Kate la miró y luego dijo:

– No, mamá, ni hablar. Lo haré a mi manera. Sé lo que me hago.

– Está bien -dijo Helen.

No hizo nada más durante unos meses. Después se fue a Heathrow y se acercó al mostrador de información y preguntó cómo podía ponerse en contacto con una de las personas que limpiaban.

– ¿Tienes algún nombre? -dijo la rubia teñida, dejando de teclear el ordenador un momento.

– No.

Kate suspiró.

– Entonces no sé cómo podemos ayudarte.

– Tendrá una lista de personas.

– Aunque la tuviera, si no me das un nombre, ¿de qué te serviría la lista? ¿Es una queja o qué?

– No -dijo Kate.

– ¿Entonces qué?

– No… no puedo decírselo.

– En ese caso -dijo, volviendo a teclear-, no creo que pueda ayudarte. Puedes escribir al departamento de RH si quieres.

– ¿Qué es RH?

– Recursos Humanos. Si me disculpas, hay gente que espera. Diga, señor.

Indicó a Kate que se apartara para poder hablar con el hombre que estaba detrás de ella.

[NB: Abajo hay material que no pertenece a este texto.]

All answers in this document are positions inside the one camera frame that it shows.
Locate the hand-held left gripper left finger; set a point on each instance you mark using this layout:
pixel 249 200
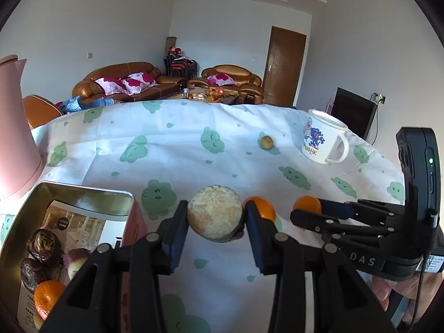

Kate sintió la misma desesperación que la primera vez. Fue a una cafetería, pidió una coca-cola y se sentó buscando con la mirada al personal de limpieza. Algunos eran muy mayores. Seguro que estaban allí hacía quince años. Seguro que se conocían todos. Seguro. Acabó la coca-cola y se acercó a una asiática de mediana edad que limpiaba mesas. Le preguntó cuánto tiempo llevaba trabajando allí.

– Demasiado tiempo, guapa, demasiado. -Le sonrió cansadamente.

– ¿Quince años?

– Oh, no.

– ¿Conoce a alguien que sí?

– Puedo preguntarlo. ¿Por qué quieres saberlo?

– No se lo puedo explicar. Lo siento. Pero no es nada… malo.

– Lo intentaré.

Kate esperó un buen rato, observándola. Preguntó a algunos compañeros de la mujer; algunos sonreían, otros arqueaban las cejas como las enfermeras, y todos menearon la cabeza. Finalmente un hombre con aspecto oficial fue hacia la mujer asiática y le preguntó algo. Ella dejó de sonreír y señaló en la dirección de Kate. El hombre se acercó a ella.